RICHMOND, Va. (AP) — Altria Group Inc.'s first-quarter profit dropped 15 percent as the Marlboro maker sold fewer cigarettes and its year-ago results benefited from lower expenses from a longstanding legal settlement.
The owner of the nation's biggest cigarette maker, Philip Morris USA, said Thursday that its cigarette shipments fell 2.5 percent to 29 billion cigarettes during the quarter. Adjusting for trade inventory changes, cigarette volumes fell 3.5 percent, compared with the total industry decline of about 4 percent.
Volumes of its premium Marlboro brand fell more than 2 percent but its share of the retail U.S. market rose 0.2 percentage points to 43.8 percent. The company's share of the U.S. retail market rose 0.2 percentage points to 50.7 percent.
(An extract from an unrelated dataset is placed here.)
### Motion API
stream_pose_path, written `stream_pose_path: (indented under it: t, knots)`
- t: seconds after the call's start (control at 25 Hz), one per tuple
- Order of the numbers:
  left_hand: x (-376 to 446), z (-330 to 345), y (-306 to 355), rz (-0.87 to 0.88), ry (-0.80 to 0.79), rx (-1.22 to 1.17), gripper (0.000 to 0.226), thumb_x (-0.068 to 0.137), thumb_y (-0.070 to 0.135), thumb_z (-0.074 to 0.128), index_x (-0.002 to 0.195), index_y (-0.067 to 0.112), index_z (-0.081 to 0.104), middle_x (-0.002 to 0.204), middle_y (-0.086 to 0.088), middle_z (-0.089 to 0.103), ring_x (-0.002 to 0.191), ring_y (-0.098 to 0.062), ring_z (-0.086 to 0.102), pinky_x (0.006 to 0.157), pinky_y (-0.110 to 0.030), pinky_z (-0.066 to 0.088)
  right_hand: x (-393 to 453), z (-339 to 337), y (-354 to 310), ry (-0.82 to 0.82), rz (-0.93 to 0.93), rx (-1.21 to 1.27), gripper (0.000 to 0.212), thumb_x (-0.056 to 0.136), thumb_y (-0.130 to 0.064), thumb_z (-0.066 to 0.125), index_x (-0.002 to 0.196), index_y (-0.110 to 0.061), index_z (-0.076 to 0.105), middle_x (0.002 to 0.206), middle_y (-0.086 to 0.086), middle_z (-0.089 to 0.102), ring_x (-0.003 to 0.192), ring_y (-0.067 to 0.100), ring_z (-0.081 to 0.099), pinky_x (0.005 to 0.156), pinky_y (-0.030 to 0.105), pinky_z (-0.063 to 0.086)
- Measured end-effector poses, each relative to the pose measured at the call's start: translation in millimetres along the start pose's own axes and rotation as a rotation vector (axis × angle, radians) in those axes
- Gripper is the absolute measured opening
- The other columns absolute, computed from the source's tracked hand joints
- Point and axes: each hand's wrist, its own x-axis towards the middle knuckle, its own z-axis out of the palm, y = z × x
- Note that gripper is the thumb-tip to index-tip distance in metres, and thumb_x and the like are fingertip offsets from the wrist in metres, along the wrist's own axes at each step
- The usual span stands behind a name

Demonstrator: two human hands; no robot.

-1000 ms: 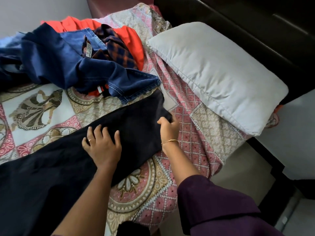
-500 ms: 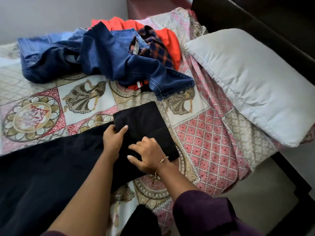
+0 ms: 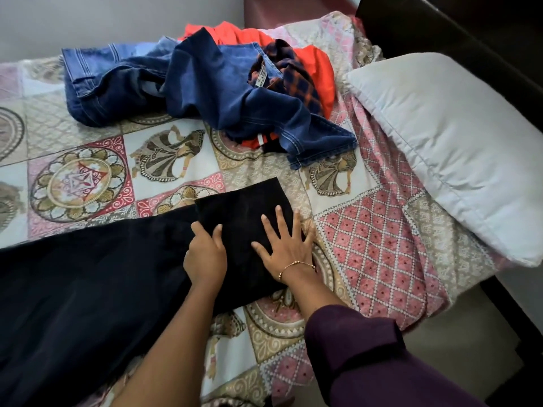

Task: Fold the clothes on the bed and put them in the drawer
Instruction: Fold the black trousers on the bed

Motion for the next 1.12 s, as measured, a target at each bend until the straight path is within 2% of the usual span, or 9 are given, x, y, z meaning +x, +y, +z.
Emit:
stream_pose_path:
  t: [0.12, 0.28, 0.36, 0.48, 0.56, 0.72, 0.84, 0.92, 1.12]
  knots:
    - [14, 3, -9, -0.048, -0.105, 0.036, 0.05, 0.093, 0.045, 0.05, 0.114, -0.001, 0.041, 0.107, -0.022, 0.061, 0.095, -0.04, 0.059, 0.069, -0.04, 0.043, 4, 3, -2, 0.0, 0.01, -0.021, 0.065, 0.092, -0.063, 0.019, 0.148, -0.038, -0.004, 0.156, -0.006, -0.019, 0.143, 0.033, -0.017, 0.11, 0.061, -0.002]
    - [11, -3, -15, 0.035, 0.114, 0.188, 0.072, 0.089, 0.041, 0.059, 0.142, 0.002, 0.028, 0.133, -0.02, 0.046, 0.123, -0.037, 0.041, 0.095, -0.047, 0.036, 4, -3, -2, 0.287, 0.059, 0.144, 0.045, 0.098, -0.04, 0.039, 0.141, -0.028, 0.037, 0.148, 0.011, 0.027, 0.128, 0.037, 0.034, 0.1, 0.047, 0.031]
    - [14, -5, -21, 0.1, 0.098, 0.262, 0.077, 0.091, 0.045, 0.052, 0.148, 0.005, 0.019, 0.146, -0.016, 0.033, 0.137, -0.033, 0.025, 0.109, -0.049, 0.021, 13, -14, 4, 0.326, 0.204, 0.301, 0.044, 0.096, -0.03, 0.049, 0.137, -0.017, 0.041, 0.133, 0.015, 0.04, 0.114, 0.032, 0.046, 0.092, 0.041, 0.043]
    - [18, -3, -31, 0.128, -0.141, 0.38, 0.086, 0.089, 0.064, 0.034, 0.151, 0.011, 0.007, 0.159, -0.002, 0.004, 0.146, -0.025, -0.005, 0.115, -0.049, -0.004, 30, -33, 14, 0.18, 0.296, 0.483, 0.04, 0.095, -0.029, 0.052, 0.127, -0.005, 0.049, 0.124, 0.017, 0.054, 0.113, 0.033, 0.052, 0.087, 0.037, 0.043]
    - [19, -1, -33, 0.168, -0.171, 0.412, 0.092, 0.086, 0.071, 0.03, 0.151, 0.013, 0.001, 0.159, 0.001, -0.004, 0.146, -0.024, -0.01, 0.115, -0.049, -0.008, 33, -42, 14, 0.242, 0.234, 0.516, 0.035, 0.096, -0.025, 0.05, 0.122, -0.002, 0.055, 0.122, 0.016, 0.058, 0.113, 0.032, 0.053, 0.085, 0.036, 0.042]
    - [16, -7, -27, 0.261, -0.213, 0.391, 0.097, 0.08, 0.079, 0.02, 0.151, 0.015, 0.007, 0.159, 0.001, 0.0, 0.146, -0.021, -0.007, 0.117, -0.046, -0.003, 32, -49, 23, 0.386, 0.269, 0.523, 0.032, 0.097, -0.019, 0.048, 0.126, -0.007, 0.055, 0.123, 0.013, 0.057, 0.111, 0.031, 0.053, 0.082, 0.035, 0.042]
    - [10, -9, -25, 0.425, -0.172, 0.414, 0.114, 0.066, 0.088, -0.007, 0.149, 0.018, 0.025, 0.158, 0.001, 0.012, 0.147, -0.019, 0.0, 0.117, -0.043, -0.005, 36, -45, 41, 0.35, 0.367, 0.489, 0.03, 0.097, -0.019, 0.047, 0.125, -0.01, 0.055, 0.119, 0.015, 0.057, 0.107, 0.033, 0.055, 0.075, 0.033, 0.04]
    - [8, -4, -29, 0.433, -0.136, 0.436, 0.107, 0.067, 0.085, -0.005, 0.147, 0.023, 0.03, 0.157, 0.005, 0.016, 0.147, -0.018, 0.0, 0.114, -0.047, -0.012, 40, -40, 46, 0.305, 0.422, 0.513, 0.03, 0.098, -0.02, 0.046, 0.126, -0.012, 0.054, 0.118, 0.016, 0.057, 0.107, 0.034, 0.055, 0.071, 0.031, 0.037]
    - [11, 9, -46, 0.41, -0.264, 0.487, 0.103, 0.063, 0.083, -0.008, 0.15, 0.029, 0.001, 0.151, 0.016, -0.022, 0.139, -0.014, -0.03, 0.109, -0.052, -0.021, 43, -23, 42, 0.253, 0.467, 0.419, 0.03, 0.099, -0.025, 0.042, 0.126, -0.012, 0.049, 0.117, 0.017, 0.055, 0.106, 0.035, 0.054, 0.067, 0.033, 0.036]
The Marlboro brand has been under pressure from competitors and lower-priced cigarette brands amid economic uncertainty and high unemployment. The brand sold for an average of $5.91 per pack during the first quarter, compared with an average of $4.43 per pack for the cheapest brand.
The increased competition is on top of the tax hikes, smoking bans and a social stigma that have made the cigarette business tougher.
Altria and others are focusing on cigarette alternatives — such as electronic cigarettes, cigars, snuff and chewing tobacco — for future sales growth because the decline in cigarette smoking is expected to continue.